Networks, Agreements & Systems Change

HU’s Jesse Eaves explores how the agreements that guide relationships and networks are key to transforming the root causes of violence, exploitation, and injustice.

Humanity United has always believed in funding networks and platforms for people from multiple spaces, sectors, and geographies to work together towards systems change. While support for networks is a way to amplify the impact of our limited resources, it is also rooted in a much deeper yet simpler truth: systems change is all about relationships. Systems are made up of people and people can change. That shift in the relationships needed to create the change we seek is guided by shared agreements in supporting the work of networks and platforms, it is critical to know what you are trying to achieve together, how you will work together, how you will make decisions, and what you will do when you disagree. Knowing what kind of networks we are supporting and the best ways for us to support and walk alongside those networks has been a critical and ongoing body of learning for the organization.   

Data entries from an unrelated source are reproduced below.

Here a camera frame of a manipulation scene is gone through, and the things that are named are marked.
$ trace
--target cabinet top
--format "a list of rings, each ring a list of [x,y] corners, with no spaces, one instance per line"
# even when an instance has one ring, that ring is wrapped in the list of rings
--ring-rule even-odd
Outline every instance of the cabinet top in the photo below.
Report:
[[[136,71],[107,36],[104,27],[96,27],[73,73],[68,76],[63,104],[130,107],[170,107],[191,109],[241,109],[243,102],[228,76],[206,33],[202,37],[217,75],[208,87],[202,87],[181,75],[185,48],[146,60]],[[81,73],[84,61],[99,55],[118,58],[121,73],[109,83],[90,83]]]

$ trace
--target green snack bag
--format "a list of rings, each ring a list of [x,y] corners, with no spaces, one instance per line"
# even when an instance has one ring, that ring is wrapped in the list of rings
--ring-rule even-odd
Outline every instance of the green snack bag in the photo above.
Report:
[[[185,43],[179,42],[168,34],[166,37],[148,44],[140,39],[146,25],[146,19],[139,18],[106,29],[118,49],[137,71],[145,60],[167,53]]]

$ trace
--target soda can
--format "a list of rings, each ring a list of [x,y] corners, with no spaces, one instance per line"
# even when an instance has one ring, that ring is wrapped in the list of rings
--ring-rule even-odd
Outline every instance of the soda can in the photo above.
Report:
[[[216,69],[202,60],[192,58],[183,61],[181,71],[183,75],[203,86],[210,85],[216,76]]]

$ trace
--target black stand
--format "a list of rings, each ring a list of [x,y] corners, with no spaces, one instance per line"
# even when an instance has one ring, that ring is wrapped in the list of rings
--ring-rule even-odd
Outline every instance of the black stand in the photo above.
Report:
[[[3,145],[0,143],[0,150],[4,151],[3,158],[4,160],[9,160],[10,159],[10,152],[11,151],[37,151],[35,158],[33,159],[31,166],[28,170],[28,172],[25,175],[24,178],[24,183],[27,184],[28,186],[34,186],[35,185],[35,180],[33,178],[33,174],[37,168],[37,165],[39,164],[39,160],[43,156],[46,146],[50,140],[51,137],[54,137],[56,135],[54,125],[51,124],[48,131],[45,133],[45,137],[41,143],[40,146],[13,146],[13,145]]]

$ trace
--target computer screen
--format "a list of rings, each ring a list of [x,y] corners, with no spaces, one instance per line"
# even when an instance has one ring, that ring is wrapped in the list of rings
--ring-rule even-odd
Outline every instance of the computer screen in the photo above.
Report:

We invest in people and their relationships and our returns on those investments are the relationships that bring about systemic and profound change, led by those closest to the context.  However, as we have invested in these networks, we have come to realize a critical truth for donors and change makers around the world: it is not the network that matters but the agreements that guide the relationships within the network.   

The agreements that a group of people make to work together and achieve a shared goal are what we refer to as governance. Governance (as our friends at the Governance Futures Network lay out) is about how we relate to each other; how we work together, decide together, connect together, and care together. Good agreements include rituals, repetitive practices, collective actions, and reflective spaces to create, deepen, and expand connections and relationships that are needed to achieve a shared goal together. 

All of Humanity United’s work focuses on elevating the voices of those with lived experience that are closest to the context. A critical component of this work is to work towards a system that is led by the power and agency of communities. Governance is agency in action. It is how people can choose the way that allows them to feel the choices and the power they have to make change for themselves.    

For the past seven years, we have shared a journey into networks and the agreements that guide them with Pedro Portela. Creating, using, and adapting agreements together are critical to the relationships that create systemic change.  As Pedro once wisely pointed out to us: “there is no system of governance that does not have a scar underneath it.” Those scars come from relationships getting challenged and maybe even hurt. We gather, we take action, we learn, and we adapt. This directly relates to one of his key observations that collaboration is a catalyst for conflict, and that is a good thing. Good agreements create the container for healthy conflict and working through this conflict together deepens relationships and makes them more resilient to the constant flux, chaos, and complexity that we witness on a daily basis.   

In the coming weeks and months, Humanity United will share a series of reflections exploring our evolving perspective on the importance of agreements and governance in systems change work that centers on how to create, support, and adapt healthy containers to take on the relational work of systems change. In particular, this series will share lessons we have learned as a funder, questions we consistently ask ourselves, and actions we’ve taken or not taken when accompanying people working together collectively towards a shared goal.  We hope others will learn and adapt with us to uncover, name, and address the spoken and unspoken agreements that often determine whether or not we are successful at addressing the root causes of violence, exploitation and injustice.